START Data

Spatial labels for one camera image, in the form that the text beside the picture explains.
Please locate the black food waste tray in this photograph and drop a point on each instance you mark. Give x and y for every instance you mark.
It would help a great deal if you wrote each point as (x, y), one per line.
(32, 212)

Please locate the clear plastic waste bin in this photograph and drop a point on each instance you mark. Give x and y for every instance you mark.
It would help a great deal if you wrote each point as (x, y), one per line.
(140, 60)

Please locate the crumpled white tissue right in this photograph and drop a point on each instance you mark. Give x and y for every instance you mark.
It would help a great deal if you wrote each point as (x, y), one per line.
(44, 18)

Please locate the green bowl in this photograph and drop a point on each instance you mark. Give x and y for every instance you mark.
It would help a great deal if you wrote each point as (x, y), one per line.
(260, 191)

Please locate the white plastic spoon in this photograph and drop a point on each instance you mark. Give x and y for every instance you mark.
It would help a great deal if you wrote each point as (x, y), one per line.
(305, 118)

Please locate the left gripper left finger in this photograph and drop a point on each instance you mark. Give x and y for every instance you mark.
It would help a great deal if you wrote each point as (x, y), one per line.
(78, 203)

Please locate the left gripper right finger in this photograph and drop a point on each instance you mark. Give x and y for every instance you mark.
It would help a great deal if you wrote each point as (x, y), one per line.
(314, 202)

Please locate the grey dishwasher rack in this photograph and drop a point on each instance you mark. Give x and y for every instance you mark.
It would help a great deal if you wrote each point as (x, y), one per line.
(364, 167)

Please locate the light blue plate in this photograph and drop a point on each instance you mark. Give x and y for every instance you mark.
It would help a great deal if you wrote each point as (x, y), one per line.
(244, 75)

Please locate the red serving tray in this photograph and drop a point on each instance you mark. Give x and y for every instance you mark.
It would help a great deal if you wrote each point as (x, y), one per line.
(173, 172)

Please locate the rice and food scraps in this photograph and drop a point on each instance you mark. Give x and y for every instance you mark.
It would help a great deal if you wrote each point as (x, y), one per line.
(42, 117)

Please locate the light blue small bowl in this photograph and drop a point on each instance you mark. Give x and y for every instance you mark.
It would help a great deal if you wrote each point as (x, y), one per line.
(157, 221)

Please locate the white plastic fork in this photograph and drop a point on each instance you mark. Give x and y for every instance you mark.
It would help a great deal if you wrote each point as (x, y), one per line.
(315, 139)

END Data
START Data

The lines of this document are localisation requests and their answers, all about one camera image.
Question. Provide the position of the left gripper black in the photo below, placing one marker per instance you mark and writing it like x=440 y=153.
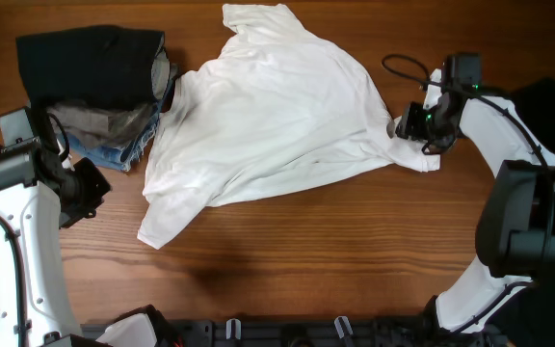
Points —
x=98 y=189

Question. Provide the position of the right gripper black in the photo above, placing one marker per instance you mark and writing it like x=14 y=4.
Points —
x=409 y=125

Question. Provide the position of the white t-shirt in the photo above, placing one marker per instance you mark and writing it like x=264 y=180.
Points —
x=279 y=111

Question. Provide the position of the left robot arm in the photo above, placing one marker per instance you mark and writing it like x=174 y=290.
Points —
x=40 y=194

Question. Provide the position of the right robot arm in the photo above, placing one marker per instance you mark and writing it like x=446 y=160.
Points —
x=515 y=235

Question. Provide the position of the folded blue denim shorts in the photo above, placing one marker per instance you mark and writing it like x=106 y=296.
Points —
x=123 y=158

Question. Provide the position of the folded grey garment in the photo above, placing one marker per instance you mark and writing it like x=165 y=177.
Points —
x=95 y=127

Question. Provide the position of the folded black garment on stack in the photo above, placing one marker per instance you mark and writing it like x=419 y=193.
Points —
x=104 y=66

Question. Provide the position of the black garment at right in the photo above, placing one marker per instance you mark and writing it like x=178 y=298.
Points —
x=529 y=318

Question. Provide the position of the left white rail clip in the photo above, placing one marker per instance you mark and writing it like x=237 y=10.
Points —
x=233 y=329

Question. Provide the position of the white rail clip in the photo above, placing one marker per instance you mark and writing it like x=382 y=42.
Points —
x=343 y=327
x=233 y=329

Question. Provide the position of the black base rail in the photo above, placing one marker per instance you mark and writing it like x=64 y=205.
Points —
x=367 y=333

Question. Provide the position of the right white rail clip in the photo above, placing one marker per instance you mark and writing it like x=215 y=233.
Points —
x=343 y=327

END Data
START Data

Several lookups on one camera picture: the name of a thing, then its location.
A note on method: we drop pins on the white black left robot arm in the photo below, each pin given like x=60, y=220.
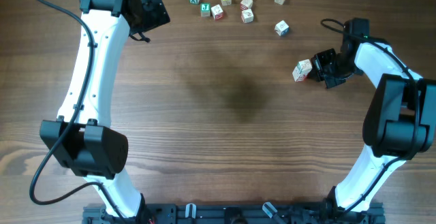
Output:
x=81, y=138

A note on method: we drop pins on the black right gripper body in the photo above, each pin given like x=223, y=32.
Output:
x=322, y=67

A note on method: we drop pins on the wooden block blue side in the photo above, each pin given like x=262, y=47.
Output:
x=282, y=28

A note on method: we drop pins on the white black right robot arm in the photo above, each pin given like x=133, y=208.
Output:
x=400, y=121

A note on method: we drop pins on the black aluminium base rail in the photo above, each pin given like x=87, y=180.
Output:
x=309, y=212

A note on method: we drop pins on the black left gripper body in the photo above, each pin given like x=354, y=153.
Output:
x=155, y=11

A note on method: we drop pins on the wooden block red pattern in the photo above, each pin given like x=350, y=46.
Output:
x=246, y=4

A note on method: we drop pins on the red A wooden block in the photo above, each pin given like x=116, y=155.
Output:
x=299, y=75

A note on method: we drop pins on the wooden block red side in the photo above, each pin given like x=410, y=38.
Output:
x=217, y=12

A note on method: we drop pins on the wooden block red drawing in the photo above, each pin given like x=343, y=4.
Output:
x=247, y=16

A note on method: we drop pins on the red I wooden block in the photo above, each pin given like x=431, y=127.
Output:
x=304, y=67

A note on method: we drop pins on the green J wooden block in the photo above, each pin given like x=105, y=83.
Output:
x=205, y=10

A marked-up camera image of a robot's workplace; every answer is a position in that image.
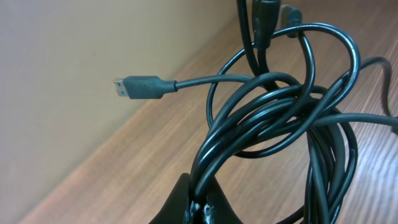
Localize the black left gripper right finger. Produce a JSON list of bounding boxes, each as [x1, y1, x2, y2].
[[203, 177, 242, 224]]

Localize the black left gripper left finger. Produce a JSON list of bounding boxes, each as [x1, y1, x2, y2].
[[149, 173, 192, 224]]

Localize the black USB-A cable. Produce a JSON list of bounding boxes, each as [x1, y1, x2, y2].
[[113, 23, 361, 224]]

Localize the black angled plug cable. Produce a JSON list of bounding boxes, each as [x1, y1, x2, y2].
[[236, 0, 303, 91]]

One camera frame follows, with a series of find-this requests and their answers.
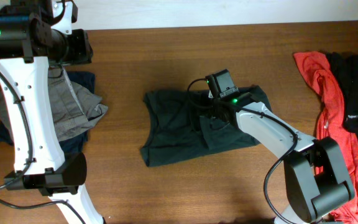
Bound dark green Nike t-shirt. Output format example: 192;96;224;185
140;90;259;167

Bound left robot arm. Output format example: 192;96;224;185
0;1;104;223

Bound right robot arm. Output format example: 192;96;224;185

END Data

* **Aim of the task**
Scan the entries above for the line containing "like x=343, y=4.", and copy it and all lines after it exactly, down to and including the line containing "A note on method: we drop pins on the red I".

* **Answer to this task**
A note on method: we drop pins on the wooden block red drawing in the photo above, each pin given like x=343, y=4.
Output:
x=247, y=16

A note on method: we drop pins on the red I wooden block in the photo above, each pin given like x=431, y=127.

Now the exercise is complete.